Primary open-angle glaucoma (POAG) is a leading cause of irreversible vision loss, yet much of the genetic risk remains unaccounted for, especially in African-Americans who have a higher risk for developing POAG. We conduct a multiethnic genome-wide association study (GWAS) of POAG in the GERA cohort, with replication in the UK Biobank (UKB), and vice versa, GWAS in UKB with replication in GERA. We identify 24 loci (P < 5.0 × 10-8), including 14 novel, of which 9 replicate (near FMNL2, PDE7B, TMTC2, IKZF2, CADM2, DGKG, ANKH, EXOC2, and LMX1B).
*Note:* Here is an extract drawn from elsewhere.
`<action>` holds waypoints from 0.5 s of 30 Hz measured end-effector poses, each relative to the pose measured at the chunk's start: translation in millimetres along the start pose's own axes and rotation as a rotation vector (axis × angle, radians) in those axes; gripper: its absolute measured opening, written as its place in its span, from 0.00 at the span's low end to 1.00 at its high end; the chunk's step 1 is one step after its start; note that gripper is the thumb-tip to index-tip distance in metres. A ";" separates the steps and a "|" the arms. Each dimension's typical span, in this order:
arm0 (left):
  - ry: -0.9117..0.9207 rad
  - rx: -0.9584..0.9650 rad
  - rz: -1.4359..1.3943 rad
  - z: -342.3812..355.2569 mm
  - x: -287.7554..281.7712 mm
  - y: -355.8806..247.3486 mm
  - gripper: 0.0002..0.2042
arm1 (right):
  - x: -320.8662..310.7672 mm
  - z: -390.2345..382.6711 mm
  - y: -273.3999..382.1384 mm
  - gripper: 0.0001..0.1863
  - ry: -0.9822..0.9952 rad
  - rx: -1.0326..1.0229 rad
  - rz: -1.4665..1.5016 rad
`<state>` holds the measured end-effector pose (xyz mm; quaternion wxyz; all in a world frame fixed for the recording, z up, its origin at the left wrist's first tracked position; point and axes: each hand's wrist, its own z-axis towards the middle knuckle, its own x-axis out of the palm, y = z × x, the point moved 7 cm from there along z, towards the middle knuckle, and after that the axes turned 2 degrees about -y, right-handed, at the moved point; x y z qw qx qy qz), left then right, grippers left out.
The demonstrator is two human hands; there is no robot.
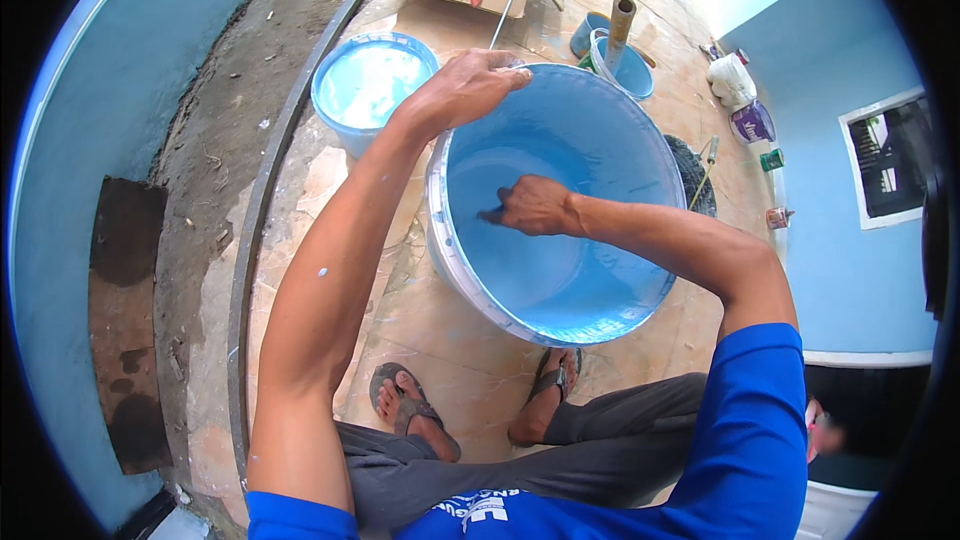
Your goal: The person mixes light blue paint in a large bucket using a long-handled stirrer. They hold the bucket with one hand and stir with the other, occasionally scraping the sides to incorporate the paint. The person briefly reaches for a hose in a nearby bucket before resuming stirring.
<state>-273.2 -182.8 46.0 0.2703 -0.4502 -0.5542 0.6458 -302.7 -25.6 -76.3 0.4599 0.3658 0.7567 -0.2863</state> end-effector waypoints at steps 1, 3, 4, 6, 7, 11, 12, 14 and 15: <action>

Functional studies support intraocular pressure-related influences of FMNL2 and LMX1B, with certain Lmx1b mutations causing high IOP and glaucoma resembling POAG in mice. The newly identified loci increase the proportion of variance explained in each GERA race/ethnicity group, with the largest gain in African-Americans (0.5-3.1%). A meta-analysis combining GERA and UKB identifies 24 additional loci. Our study provides important insights into glaucoma pathogenesis.

Authors: Choquet H; Schaefer C; Risch N; Jorgenson E; et al.

Nat Commun. 2018 06 11;9(1):2278. Epub 2018-06-11.